_YOUR GOAL_
The whole listing below needs to be duplicated exactly, pictures aside.

'''

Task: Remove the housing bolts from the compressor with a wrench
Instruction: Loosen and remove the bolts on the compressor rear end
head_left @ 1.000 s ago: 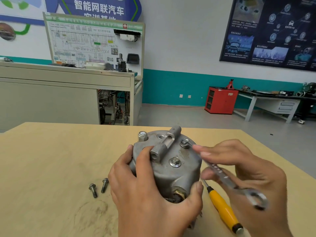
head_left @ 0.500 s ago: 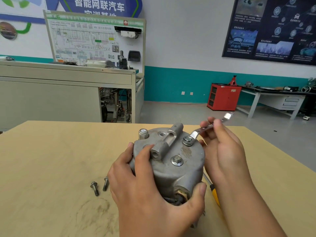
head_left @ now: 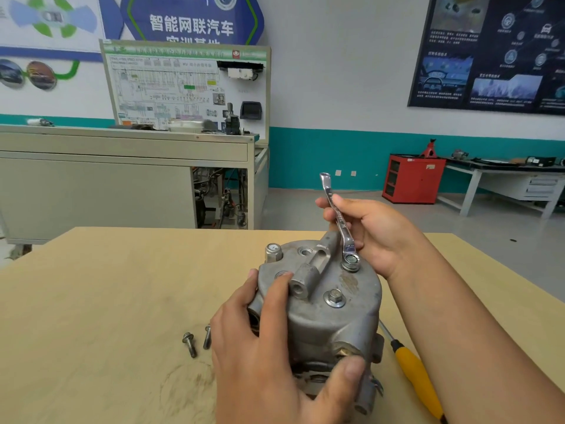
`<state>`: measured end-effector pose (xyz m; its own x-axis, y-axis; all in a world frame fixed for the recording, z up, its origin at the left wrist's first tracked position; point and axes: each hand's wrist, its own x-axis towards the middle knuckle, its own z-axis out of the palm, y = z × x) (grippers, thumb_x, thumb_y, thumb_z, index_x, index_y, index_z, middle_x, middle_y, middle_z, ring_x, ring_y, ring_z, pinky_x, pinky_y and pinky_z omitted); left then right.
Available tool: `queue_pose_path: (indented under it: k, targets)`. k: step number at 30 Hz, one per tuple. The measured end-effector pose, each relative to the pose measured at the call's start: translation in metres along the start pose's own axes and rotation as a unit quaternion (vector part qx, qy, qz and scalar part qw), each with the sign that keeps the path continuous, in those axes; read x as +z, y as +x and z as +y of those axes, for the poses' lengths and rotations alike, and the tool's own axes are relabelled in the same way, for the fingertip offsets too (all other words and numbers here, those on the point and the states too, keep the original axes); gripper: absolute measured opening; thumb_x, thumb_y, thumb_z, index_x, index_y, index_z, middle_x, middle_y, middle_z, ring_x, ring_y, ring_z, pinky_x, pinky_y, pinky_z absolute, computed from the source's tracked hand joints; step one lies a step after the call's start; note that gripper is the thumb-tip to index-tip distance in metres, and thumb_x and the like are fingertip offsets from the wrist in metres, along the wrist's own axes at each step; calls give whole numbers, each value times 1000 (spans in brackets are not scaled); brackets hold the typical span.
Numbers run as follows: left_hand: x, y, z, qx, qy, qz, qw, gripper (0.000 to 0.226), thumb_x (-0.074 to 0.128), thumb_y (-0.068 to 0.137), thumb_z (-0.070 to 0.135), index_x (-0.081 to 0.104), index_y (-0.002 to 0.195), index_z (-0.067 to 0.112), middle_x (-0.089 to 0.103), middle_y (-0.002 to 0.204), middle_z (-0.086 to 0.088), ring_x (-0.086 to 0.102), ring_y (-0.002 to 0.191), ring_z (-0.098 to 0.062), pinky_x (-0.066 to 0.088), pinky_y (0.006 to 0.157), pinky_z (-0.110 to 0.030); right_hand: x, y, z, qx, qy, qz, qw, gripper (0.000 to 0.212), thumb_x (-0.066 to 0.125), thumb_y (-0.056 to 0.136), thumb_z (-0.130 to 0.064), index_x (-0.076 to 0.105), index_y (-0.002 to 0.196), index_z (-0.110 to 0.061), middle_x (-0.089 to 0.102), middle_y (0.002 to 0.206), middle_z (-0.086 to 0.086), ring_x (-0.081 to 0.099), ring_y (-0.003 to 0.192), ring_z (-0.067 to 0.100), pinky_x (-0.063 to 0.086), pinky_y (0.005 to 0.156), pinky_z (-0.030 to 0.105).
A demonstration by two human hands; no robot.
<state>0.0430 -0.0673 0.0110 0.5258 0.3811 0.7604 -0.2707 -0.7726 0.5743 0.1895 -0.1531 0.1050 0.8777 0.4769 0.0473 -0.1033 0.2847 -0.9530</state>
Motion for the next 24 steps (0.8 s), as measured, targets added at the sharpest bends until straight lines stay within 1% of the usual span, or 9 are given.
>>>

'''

_RESPONSE_
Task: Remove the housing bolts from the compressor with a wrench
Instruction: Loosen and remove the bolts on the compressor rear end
head_left @ 1.000 s ago: 
head_left @ 0.500 s ago: 
head_left @ now: 
`<state>`: measured end-effector pose (xyz m; its own x-axis, y-axis; all in a world frame fixed for the recording, z up, its origin at the left wrist's first tracked position; point and axes: each hand's wrist, its own x-axis towards the middle knuckle, its own z-axis out of the palm, y = z × x) (grippers, thumb_x, thumb_y, thumb_z, index_x, index_y, index_z, middle_x, middle_y, middle_z, ring_x, ring_y, ring_z, pinky_x, pinky_y and pinky_z omitted); left then right.
Available tool: `queue_pose_path: (indented under it: k, targets)`. k: step number at 30 Hz, one per tuple. The measured end-effector pose, each relative to the pose measured at the call's start: translation in metres along the start pose's own axes and rotation as a unit quaternion (vector part qx, qy, qz and scalar part qw), each with the sign that keeps the path continuous, in those axes; read x as +z, y as +x and z as +y of those axes, for the poses' lengths and rotations alike, and the tool's own axes are relabelled in the same way, for the fingertip offsets too (all other words and numbers here, those on the point and the states too, keep the original axes); gripper: absolute measured opening; thumb_x, thumb_y, thumb_z, index_x, index_y, index_z, middle_x, middle_y, middle_z, ring_x, ring_y, ring_z, pinky_x, pinky_y, pinky_z absolute, computed from the source's tracked hand joints; step one lies a step after the call's start; note that gripper is the thumb-tip to index-tip distance in metres, and thumb_x and the like are fingertip offsets from the wrist in metres, along the wrist's own axes at each step; calls give whole numbers, each value times 1000 (spans in brackets are not scaled); brackets hold the typical span.
Numbers run as follows: left_hand: x, y, z, qx, qy, qz, qw, gripper (0.000 to 0.226), thumb_x (-0.074 to 0.128), thumb_y (-0.068 to 0.137), thumb_z (-0.070 to 0.135), index_x (-0.081 to 0.104), index_y (-0.002 to 0.195), index_z (-0.067 to 0.112), middle_x (-0.089 to 0.103), middle_y (-0.002 to 0.204), middle_z (-0.086 to 0.088), ring_x (-0.086 to 0.102), ring_y (-0.002 to 0.191), ring_z (-0.098 to 0.062), pinky_x (-0.066 to 0.088), pinky_y (0.006 to 0.157), pinky_z (-0.110 to 0.030); right_hand: x, y, z, qx, qy, qz, qw, gripper (0.000 to 0.212), thumb_x (-0.066 to 0.125), thumb_y (-0.056 to 0.136), thumb_z (-0.130 to 0.064), index_x (-0.076 to 0.105), index_y (-0.002 to 0.196), index_z (-0.110 to 0.061), middle_x (-0.089 to 0.102), middle_y (0.002 to 0.206), middle_z (-0.086 to 0.086), ring_x (-0.081 to 0.099), ring_y (-0.003 to 0.192), ring_z (-0.067 to 0.100), pinky_x (-0.063 to 0.086), pinky_y (0.005 to 0.156), pinky_z (-0.030 to 0.105).
A demonstration by two human hands; no robot.
<state>0.0430 -0.0673 0.0110 0.5258 0.3811 0.7604 -0.2707 -0.7726 0.5743 0.1895 -0.1531 0.1050 0.8777 0.4769 0.0473 -0.1033 0.2847 -0.9530</state>
Motion for the next 24 steps (0.8 s), as measured, targets added at the sharpest bends until straight lines stay within 1% of the usual span, or 9 are given.
>>>

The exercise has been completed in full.